Pictures should be left out while the data beneath this task is written out word for word.

Segment Start: Information provided

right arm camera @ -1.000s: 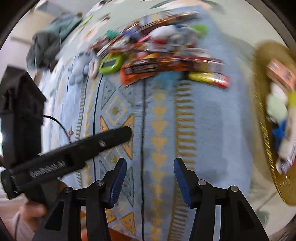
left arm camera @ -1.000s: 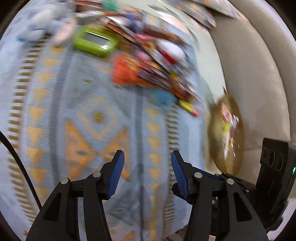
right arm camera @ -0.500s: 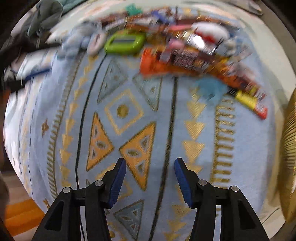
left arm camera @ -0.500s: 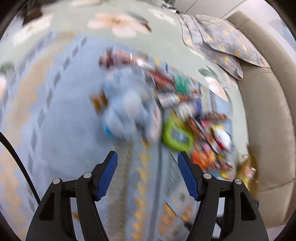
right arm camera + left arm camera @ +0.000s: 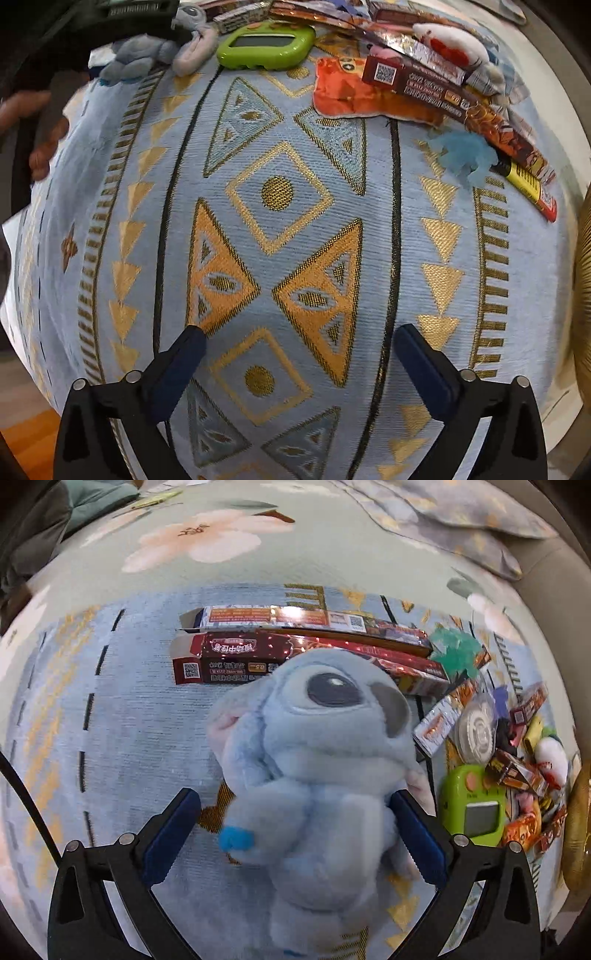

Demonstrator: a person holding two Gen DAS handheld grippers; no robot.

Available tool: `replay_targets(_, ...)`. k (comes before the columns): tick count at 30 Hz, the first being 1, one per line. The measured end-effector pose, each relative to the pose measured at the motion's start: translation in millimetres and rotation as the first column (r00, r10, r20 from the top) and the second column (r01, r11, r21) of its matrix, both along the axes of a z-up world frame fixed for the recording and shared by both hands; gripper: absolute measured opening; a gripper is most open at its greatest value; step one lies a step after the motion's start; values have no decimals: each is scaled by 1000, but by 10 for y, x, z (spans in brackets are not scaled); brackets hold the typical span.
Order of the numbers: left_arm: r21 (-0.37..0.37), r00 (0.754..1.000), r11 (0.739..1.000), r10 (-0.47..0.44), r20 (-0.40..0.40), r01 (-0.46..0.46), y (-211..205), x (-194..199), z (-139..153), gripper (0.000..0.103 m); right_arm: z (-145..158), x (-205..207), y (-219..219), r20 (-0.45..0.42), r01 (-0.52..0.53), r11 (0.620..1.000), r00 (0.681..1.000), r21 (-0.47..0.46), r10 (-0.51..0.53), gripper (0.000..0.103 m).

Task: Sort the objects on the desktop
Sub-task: 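Grasp the large blue Stitch plush with the left gripper, then grasp the Naruto candy package with the right gripper while left holds plush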

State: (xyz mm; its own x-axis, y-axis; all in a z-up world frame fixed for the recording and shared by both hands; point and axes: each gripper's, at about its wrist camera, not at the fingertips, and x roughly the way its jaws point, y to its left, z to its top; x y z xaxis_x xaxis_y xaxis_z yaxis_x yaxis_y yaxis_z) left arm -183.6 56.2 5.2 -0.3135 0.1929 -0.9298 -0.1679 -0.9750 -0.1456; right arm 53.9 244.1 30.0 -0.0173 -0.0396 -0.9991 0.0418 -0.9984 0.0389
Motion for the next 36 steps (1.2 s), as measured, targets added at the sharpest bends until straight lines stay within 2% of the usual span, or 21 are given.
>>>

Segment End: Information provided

> _Task answer_
right arm camera @ -1.000s: 
left arm camera @ -1.000s: 
right arm camera @ -0.500s: 
left arm camera @ -0.500s: 
right arm camera + left arm camera @ +0.000s: 

Demonstrator: a person holding two Gen DAS handheld grippers; no robot.

Available tool: `replay_targets(_, ...)`. k (comes before the columns): tick count at 30 Hz, the first being 1, one per line. The measured end-effector pose, each relative to the pose measured at the motion's start: translation in millimetres and rotation as the first column (r00, r10, r20 from the top) and the second column (r01, r11, r21) of its matrix, both along the axes of a z-up world frame fixed for the recording and shared by both hands; gripper: absolute measured opening; a gripper is most open at its greatest value; step one lies a step after the motion's start; values have no decimals: each is scaled by 1000, but by 10 for y, x, z (spans in brackets are not scaled); brackets hold the typical span.
Order of the numbers: left_arm: r21 (-0.37..0.37), r00 (0.754..1.000), r11 (0.739..1.000), r10 (-0.47..0.44), r20 (-0.40..0.40), r01 (-0.46..0.46), y (-211..205), x (-194..199), z (-139..153), gripper (0.000..0.103 m); right_arm: z (-145..158), x (-205..207), y (-219..219), r20 (-0.45..0.42), r01 (-0.52..0.53), r11 (0.620..1.000), r00 (0.681..1.000), r21 (-0.47..0.46), r10 (-0.51..0.53), gripper (0.000..0.103 m).

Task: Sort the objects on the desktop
Sub-task: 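Grasp the large blue Stitch plush with the left gripper, then grasp the Naruto candy package with the right gripper while left holds plush
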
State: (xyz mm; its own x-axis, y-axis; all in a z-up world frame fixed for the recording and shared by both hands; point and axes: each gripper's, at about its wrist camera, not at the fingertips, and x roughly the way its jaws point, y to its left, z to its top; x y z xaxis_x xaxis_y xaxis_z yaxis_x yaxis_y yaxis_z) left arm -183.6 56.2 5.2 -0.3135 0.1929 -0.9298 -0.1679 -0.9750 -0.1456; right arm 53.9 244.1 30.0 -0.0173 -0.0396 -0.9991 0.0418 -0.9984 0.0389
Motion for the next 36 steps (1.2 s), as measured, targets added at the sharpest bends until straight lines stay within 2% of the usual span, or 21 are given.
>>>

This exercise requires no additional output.